Observando os protagonistas nestes retratos, somos confrontados com a reminiscência de um processo de colonização que edificou uma sociedade alicerçada na segregação racial, contrariando a fantasiosa teoria luso-tropicalista que apregoava a existência do bom-colono. Os grafismos retirados de documentos e sobrepostos nas imagens com cores berrantes com a técnica de serigrafia, remete-nos para o conceito e estética da arte pop. Um paradoxo, pois este grafismo provém de documentos que permitiam estabelecer e tornar funcional uma sociedade segregada. A segregação faz com que, a partir destes retratos, nasçam sentimentos contraditórios, entre a deleitável nostalgia de uma minoria privilegiada e o repúdio da comunidade que foi brutalmente explorada. Toda a história possui múltiplas interpretações, tal como uma obra de arte, e a obra de Jasse deixa em aberto as várias leituras que possam surgir do espectador, uma abordagem nada pretensiosa.

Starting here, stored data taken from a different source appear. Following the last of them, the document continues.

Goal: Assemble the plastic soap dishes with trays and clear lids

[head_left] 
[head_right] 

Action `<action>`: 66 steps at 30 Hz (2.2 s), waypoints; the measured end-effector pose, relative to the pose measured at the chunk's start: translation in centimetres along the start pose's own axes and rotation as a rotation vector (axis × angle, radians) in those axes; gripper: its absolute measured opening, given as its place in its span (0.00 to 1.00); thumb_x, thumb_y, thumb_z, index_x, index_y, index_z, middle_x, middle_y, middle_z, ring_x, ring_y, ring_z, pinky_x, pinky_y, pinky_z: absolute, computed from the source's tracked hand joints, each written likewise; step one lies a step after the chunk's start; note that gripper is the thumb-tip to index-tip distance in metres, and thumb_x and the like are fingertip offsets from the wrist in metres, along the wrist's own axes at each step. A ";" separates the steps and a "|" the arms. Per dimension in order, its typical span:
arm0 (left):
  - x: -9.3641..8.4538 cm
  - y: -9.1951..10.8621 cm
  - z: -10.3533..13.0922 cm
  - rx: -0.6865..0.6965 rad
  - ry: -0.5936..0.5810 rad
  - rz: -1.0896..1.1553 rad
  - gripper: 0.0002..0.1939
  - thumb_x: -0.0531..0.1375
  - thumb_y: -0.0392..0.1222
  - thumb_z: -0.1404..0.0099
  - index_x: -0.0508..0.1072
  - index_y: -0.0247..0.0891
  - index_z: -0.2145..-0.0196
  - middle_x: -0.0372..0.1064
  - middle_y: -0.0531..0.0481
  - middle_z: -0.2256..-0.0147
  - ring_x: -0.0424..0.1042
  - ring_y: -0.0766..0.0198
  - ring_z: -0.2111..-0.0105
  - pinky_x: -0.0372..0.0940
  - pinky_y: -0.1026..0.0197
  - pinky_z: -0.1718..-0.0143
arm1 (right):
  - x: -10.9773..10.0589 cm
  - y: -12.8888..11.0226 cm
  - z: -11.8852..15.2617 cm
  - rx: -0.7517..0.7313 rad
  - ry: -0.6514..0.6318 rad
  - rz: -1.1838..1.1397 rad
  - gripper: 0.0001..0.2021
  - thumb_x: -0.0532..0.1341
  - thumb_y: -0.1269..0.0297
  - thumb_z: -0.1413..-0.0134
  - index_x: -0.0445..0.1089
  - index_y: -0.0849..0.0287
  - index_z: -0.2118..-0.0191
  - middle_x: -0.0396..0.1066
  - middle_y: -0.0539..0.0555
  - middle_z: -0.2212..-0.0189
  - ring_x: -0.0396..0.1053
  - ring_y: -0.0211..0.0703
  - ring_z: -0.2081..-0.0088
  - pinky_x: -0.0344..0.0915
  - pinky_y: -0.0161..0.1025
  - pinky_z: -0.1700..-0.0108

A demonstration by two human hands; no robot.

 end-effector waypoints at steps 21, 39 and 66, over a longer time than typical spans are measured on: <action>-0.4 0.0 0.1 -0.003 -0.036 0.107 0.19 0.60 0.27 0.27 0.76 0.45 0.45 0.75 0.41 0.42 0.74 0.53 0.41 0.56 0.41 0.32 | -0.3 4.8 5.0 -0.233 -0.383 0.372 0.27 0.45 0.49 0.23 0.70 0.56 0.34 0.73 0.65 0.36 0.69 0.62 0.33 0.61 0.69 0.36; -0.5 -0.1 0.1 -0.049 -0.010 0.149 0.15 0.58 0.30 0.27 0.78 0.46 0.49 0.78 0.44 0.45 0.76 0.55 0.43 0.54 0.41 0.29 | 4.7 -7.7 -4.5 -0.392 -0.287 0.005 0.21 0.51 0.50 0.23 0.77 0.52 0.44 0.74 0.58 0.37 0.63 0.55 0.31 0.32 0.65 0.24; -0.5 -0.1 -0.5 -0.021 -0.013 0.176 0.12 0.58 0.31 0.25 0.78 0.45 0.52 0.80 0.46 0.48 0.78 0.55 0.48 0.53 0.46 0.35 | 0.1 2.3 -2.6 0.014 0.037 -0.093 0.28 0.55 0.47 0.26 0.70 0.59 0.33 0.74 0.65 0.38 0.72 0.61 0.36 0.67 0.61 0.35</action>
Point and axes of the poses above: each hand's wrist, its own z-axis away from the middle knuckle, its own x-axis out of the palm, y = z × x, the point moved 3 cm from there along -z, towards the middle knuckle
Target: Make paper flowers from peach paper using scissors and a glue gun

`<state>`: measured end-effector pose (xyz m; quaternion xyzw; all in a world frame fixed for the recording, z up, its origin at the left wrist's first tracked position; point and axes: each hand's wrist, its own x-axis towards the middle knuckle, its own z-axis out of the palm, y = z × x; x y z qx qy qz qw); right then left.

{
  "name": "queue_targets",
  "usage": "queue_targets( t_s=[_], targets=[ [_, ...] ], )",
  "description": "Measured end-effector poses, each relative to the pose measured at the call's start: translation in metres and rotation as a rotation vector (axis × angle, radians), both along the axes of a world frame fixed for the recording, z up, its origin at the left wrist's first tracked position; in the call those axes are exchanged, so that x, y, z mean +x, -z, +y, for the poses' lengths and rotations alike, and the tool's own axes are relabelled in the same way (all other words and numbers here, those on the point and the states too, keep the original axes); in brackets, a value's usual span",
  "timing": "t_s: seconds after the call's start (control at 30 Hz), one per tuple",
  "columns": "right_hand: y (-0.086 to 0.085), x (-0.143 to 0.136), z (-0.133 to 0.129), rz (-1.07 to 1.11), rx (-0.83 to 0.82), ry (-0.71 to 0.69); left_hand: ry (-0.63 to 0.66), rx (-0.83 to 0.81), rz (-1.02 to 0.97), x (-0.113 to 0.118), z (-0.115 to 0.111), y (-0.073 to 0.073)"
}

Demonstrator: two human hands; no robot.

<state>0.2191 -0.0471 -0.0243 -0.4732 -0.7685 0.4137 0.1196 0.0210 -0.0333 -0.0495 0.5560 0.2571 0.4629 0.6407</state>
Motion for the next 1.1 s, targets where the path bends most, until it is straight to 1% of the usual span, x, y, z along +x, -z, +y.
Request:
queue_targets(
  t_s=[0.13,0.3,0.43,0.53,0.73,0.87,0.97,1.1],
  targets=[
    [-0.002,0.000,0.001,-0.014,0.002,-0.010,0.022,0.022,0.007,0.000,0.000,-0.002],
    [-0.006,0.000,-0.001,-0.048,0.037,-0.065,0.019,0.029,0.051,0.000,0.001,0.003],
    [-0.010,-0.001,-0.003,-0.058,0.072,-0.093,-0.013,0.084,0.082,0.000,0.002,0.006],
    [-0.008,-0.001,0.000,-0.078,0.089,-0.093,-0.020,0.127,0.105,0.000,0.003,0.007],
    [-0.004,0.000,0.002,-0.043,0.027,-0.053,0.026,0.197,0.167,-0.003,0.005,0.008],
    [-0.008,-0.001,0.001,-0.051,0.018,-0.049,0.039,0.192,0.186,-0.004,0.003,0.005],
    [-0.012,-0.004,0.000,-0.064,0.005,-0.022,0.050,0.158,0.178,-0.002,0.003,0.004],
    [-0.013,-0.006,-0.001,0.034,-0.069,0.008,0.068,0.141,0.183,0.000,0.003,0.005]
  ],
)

A magia no trabalho de Jasse acontece sobretudo enquanto a luz do ampliador no seu estúdio permanece acesa, no momento em que as imagens gradualmente vêm à superfície do papel. A obra, depois de realizada, poderá voltar ou não a ser um arquivo, mas nunca morto. O questionamento premente do espectador jamais devolverá o descanso destas almas que, mais uma vez, foram furtadas. Cada um de nós poderá contextualizar na sua perspetiva pessoal e íntima. Contudo, não podemos negar o seu contributo para a memória coletiva e perceber o mimetismo em relação ao colonialismo na sociedade atual, até mesmo no deplorável comportamento de quem hoje exerce o poder. Há quem prefira viver mergulhado no revivalismo dos discursos coloniais e pós-coloniais, mas os fenómenos sociais hoje tornaram-se extremamente complexos para dispensarem a contribuição da História, uma contribuição vital que só será conseguida depois de nos despirmos dos nossos medos e preconceitos.